Research into automated summarization began in the 1950s [18]. Different attempts have shown that very complex techniques are required to produce human-quality text summaries because the process encompasses discourse understanding, abstraction, and language generation [34]. Simpler approaches have been explored that extract representative texts. They have used statistical techniques and/or techniques based on surface domain-independent linguistic analyses. Within this context, summarization can be defined as the selection of a subset of sentences that is representative of the document’s content. This typically involves ranking the sentences in a document, so that we can select those with the highest scores and minimum overlap [4, 24]. Most recent work in summarization uses this paradigm.

The process of text summarization can be divided into three phases: analysis, transformation, and synthesis. In the analysis phase, the input text is processed and a few salient features are selected. In the transformation phase, the results of the analysis are transformed into a summary representation. Finally, the synthesis phase produces an appropriate summary using the summary representation, which corresponds to the particular needs of a user. In the overall process, the compression rate is an important factor that influences the quality of the summary. It is defined as the ratio between the length of the summary and the length of the original text. A decreasing compression rate produces a more concise summary; however, more information is lost. An increasing compression rate produces a larger summary, but it will contain more insignificant information. In fact, when the compression rate is 5–30 % the quality of the summary is acceptable [11, 16, 20, 38].

Early work on text summarization was limited because of the lack of powerful computers and the difficulty of natural language processing (NLP), so research focused on the study of text genres such as sentence positions, and cue-phrases [7, 18]. During the 1970s, researchers began to apply artificial intelligence (AI) techniques [2, 21, 31, 41]. These AI methods exploited knowledge representations, such as frames or templates, to identify conceptual entities from a text and to extract relationships among entities by inference mechanisms. The major drawback is that limited definitions of frames or templates may lead to an incomplete analysis of conceptual entities. During the 1990s, information retrieval (IR) was used for text summarization [1, 9, 10, 15, 16, 19, 30, 36, 39]. However, most of these IR techniques focused on a symbolic-level analysis, and did not take into account semantics such as synonymy, polysemy, and term dependency [15].
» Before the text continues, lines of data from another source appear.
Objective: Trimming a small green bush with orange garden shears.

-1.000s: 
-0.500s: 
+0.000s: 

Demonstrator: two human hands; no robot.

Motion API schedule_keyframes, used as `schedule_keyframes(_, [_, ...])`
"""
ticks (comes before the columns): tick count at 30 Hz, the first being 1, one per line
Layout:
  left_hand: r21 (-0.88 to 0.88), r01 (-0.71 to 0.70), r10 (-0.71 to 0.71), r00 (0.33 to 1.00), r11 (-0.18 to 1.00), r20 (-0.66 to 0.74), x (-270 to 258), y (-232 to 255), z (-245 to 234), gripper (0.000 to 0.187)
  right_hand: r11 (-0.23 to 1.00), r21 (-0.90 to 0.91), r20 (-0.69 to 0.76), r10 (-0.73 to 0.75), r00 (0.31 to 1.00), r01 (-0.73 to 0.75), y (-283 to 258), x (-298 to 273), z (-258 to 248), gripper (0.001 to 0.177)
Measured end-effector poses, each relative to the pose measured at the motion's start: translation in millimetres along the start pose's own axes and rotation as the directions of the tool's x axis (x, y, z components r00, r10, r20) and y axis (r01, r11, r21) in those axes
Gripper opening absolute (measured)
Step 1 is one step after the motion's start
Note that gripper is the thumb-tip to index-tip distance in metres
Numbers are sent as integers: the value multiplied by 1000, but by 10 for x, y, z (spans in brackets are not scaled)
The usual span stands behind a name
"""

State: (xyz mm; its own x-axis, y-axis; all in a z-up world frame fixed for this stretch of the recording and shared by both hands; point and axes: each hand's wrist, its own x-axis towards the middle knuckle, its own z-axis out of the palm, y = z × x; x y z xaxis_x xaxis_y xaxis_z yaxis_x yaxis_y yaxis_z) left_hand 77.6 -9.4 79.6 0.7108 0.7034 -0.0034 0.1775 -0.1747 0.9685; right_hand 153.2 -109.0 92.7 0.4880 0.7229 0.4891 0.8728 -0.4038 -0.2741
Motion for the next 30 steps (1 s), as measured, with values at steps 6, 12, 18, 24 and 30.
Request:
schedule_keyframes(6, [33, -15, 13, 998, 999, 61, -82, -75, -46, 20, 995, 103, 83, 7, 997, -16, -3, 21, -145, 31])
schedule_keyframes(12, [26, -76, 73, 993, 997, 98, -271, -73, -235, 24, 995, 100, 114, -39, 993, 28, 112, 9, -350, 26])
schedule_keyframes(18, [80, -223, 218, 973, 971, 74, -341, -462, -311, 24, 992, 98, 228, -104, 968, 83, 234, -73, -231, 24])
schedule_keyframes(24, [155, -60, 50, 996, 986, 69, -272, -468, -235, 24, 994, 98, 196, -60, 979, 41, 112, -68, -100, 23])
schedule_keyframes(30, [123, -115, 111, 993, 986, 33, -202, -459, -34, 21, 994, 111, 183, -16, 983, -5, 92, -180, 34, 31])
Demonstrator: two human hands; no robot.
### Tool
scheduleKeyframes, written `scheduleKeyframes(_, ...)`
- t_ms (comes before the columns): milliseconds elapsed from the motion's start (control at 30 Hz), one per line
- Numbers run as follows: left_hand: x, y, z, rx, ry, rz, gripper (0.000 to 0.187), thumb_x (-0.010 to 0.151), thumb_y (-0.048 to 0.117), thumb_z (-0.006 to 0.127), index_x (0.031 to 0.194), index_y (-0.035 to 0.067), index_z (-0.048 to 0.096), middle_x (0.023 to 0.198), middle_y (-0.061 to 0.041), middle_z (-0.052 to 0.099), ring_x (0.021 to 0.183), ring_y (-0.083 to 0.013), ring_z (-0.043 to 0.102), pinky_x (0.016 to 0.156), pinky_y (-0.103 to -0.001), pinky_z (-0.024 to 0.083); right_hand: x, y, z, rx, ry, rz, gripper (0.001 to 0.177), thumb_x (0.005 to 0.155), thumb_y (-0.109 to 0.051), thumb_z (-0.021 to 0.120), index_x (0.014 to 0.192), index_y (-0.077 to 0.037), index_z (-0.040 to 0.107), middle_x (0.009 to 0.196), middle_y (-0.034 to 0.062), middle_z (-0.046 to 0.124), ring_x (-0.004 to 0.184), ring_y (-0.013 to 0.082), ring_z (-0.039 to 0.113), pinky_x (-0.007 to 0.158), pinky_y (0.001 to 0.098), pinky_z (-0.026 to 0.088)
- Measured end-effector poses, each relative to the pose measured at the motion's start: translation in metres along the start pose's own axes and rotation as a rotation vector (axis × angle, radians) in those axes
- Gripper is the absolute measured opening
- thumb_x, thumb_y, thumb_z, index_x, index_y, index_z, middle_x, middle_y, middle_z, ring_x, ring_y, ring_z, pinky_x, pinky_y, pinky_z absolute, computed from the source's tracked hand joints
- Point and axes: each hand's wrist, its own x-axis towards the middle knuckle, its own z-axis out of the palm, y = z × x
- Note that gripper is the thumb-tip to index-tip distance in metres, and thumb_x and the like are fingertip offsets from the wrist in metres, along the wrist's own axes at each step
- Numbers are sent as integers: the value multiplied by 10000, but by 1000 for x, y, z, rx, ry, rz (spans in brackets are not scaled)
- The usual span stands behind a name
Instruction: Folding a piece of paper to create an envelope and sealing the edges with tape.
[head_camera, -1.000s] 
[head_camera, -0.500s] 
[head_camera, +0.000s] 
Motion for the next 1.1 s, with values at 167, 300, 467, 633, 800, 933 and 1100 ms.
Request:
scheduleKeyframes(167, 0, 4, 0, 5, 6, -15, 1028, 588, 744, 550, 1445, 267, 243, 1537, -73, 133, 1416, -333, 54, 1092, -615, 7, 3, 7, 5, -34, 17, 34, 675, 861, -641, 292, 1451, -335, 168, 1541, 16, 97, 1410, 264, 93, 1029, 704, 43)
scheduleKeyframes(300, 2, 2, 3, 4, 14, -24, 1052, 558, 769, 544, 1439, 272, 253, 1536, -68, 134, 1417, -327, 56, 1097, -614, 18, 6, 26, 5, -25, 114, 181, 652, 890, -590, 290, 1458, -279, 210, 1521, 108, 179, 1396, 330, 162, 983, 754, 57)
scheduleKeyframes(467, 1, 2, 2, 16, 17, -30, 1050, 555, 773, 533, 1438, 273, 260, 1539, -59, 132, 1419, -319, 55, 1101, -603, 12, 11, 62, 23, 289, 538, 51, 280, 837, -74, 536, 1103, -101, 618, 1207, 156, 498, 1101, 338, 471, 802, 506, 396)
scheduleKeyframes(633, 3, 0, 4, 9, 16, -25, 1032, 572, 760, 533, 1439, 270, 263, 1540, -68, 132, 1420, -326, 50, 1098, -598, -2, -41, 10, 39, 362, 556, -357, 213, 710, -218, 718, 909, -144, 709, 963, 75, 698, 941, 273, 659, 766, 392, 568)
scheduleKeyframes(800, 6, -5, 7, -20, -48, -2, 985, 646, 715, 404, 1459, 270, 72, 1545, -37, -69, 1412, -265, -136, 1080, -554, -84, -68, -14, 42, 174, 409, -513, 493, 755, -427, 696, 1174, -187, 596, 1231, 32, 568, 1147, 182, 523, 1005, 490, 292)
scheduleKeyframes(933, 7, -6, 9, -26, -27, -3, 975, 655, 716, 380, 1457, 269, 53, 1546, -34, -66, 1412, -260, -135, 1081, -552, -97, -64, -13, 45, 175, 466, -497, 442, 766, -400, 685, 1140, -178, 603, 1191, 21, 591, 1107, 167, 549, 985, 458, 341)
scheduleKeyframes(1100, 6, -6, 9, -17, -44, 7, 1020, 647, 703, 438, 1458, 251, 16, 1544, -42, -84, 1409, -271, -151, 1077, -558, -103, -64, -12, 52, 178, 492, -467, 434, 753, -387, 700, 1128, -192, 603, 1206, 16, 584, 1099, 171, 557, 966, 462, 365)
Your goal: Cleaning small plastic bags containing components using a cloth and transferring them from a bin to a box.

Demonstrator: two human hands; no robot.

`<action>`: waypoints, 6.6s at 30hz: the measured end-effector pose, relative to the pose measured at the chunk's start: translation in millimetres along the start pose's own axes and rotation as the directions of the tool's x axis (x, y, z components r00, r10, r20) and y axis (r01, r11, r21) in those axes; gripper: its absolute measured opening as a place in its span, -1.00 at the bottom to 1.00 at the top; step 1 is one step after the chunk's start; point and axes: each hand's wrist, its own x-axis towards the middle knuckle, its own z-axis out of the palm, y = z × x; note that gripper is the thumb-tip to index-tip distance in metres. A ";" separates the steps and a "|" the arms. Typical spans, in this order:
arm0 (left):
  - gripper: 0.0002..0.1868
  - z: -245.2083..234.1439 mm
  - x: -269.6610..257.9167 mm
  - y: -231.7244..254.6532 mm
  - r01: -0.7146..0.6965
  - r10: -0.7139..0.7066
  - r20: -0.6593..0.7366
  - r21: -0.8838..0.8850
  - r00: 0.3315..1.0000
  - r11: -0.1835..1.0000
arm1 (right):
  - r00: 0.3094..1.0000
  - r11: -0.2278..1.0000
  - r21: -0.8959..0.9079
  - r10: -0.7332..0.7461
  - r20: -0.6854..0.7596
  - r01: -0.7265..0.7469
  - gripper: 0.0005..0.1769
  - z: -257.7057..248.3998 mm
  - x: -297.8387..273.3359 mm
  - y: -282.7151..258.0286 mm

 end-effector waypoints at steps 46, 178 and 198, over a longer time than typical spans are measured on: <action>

Automated multi-document summarization has drawn much attention in recent years. A multi-document summary is commonly used to provide a concise topic description for a cluster of documents, and to help a user quickly browse many documents. There is an inevitable overlap in the information content of different documents. Therefore, we need effective summarization methods to merge information stored in different documents, and if possible, contrast their differences [37].

Recently, there have been many investigations into text summarization [3, 8, 32]. In [14], the authors considered the evaluation of summarization using relevance prediction, and [33] investigated the ROUGEeval package; SUMMAC, NTCIR, and DUC were considered by [28], and [13] researched voted regression models. Other techniques included single and multiple-sentence compression using “parse and trim” and statistical noisy-channel approaches [42], and conditional random fields [23]. Also investigated were multi-document summarization [12, 37] and summarization for specific domains [17, 22, 29].

In this work, all of the documents in a certain cluster have been merged into one file. After redundancy removal, the sentences of each file are modeled as vectors of features extracted from the text. The summarization task can be seen as a two-class classification problem, where a sentence is labeled as “correct” if it belongs to the extractive reference summary, or as “incorrect” otherwise. We may give the “correct” class a value ‘1’ and the “incorrect” class a value ‘0’. In the testing mode, each sentence is given a value between ‘0’ and ‘1’ (values between 0 and 1 are continuous). Therefore, we can extract the appropriate number of sentences according to the compression rate. The trainable summarizer is expected to “learn” the patterns that lead to the summaries by identifying relevant feature values which are most correlated with the classes “correct” or “incorrect”. When a new cluster file is input into the system, the “learned” patterns are used to classify each sentence by giving it a certain score value between ‘0’ and ‘1’. A set of highest score sentences are chronologically specified as a file summary based on the compression rate.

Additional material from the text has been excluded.